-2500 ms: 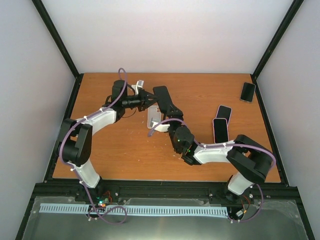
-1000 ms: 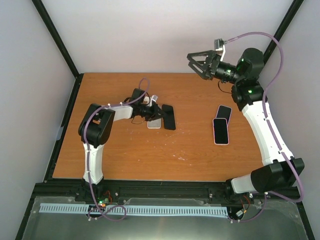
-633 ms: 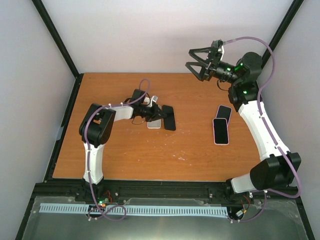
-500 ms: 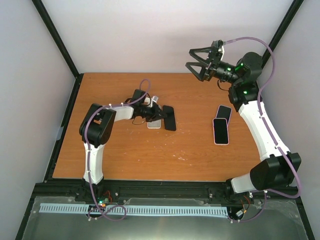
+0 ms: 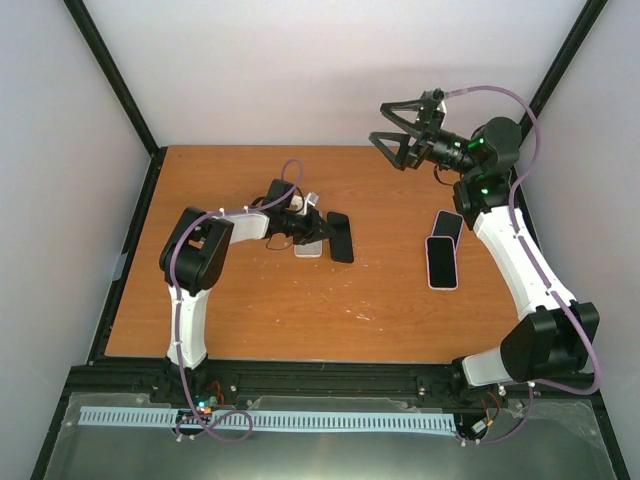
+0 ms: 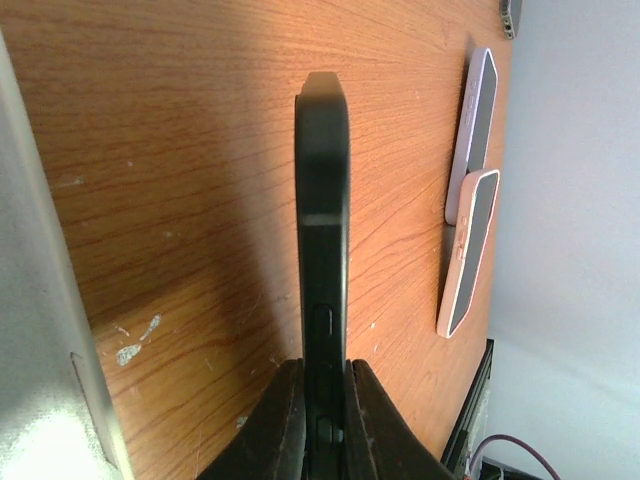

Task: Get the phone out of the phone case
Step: Place the phone at the center of the board, then pick up the phone at the center of the board.

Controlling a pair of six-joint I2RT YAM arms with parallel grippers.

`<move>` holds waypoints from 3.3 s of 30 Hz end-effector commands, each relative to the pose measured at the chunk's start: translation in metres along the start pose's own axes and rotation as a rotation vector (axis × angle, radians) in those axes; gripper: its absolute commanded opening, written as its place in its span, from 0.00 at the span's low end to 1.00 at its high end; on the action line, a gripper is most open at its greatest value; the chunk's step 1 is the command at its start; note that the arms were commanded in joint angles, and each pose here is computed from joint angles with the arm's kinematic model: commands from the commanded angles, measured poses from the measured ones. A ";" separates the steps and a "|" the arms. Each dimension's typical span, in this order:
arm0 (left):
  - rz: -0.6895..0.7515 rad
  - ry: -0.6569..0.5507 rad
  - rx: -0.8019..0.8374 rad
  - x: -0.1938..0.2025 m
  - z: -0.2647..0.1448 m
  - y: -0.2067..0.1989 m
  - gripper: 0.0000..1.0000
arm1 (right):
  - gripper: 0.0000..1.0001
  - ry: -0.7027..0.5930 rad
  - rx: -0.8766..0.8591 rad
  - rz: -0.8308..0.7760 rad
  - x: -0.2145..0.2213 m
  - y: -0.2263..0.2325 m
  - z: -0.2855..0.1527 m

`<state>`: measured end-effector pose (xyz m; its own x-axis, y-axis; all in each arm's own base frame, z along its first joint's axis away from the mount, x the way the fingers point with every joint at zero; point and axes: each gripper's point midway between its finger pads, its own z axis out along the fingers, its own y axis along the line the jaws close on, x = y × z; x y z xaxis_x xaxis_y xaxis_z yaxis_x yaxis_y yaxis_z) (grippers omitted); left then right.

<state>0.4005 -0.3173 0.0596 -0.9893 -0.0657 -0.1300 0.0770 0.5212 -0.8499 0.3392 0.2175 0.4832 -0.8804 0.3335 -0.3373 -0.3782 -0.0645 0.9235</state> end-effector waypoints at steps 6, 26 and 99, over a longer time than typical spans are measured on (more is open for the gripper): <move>0.052 -0.030 0.042 -0.014 -0.003 -0.023 0.01 | 1.00 -0.005 -0.077 -0.031 0.005 0.027 -0.011; 0.073 -0.008 -0.020 -0.019 0.002 -0.013 0.01 | 1.00 0.004 0.141 -0.139 0.014 -0.024 -0.016; 0.401 -0.396 -0.085 -0.054 -0.116 -0.124 1.00 | 1.00 0.164 1.585 -0.253 0.075 -0.298 -0.263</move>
<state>0.4269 -0.2828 0.2141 -0.7999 -0.1425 -0.5830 0.3754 0.6392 -0.6712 0.3061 0.0232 0.1517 -0.8910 0.0547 -0.4507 0.0151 0.9957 0.0911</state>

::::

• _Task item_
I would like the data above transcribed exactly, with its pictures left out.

• _Response area_
-2500 ms: 
-1000 ms: 
-633 ms: 
-500 ms: 
+0 ms: 
+0 ms: 

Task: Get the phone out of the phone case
Step: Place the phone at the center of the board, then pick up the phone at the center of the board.

Controlling a pair of six-joint I2RT YAM arms with parallel grippers.

`<move>` holds waypoints from 3.3 s of 30 Hz end-effector commands, each relative to the pose measured at the chunk's start: translation in metres along the start pose's own axes and rotation as a rotation vector (axis × angle, radians) in those axes; gripper: its absolute commanded opening, written as its place in its span, from 0.00 at the span's low end to 1.00 at its high end; on the action line, a gripper is most open at its greatest value; the chunk's step 1 is the command at its start; note that the arms were commanded in joint angles, and each pose here is computed from joint angles with the arm's kinematic model: commands from the commanded angles, measured poses from the measured ones. A ";" separates the steps and a "|" the arms. Each dimension's typical span, in this order:
arm0 (left):
  - rz: -0.6895..0.7515 rad
  - ry: -0.6569..0.5507 rad
  - rx: -0.8019..0.8374 rad
  - x: -0.1938..0.2025 m
  - z: -0.2647..0.1448 m
  - y: -0.2067..0.1989 m
  - gripper: 0.0000..1.0000
arm1 (right):
  - gripper: 0.0000..1.0001
  - ry: -0.7027..0.5930 rad
  - rx: -0.8766..0.8591 rad
  - rz: -0.8308..0.7760 rad
  - x: -0.2145..0.2213 m
  - y: -0.2263..0.2325 m
  - z: -0.2855..0.1527 m

`<state>`: measured end-effector pose (xyz m; its own x-axis, y-axis; all in each arm's own base frame, z along its first joint's axis away from the mount, x the way the fingers point with every joint at zero; point and axes: each gripper's point midway between its finger pads, its own z axis out along the fingers, its own y axis along the line the jaws close on, x = y × z; x y z xaxis_x xaxis_y xaxis_z yaxis_x yaxis_y yaxis_z) (grippers omitted); left then right.

<state>0.4005 -0.3173 0.0596 -0.9893 -0.0657 -0.1300 0.0770 0.5212 -0.8499 0.3392 0.2175 0.4832 -0.8804 0.3335 -0.3373 -0.3782 -0.0645 0.9235</state> end-effector waypoints at steps 6, 26 and 99, over a longer time than typical spans are measured on (more is open for the gripper): <move>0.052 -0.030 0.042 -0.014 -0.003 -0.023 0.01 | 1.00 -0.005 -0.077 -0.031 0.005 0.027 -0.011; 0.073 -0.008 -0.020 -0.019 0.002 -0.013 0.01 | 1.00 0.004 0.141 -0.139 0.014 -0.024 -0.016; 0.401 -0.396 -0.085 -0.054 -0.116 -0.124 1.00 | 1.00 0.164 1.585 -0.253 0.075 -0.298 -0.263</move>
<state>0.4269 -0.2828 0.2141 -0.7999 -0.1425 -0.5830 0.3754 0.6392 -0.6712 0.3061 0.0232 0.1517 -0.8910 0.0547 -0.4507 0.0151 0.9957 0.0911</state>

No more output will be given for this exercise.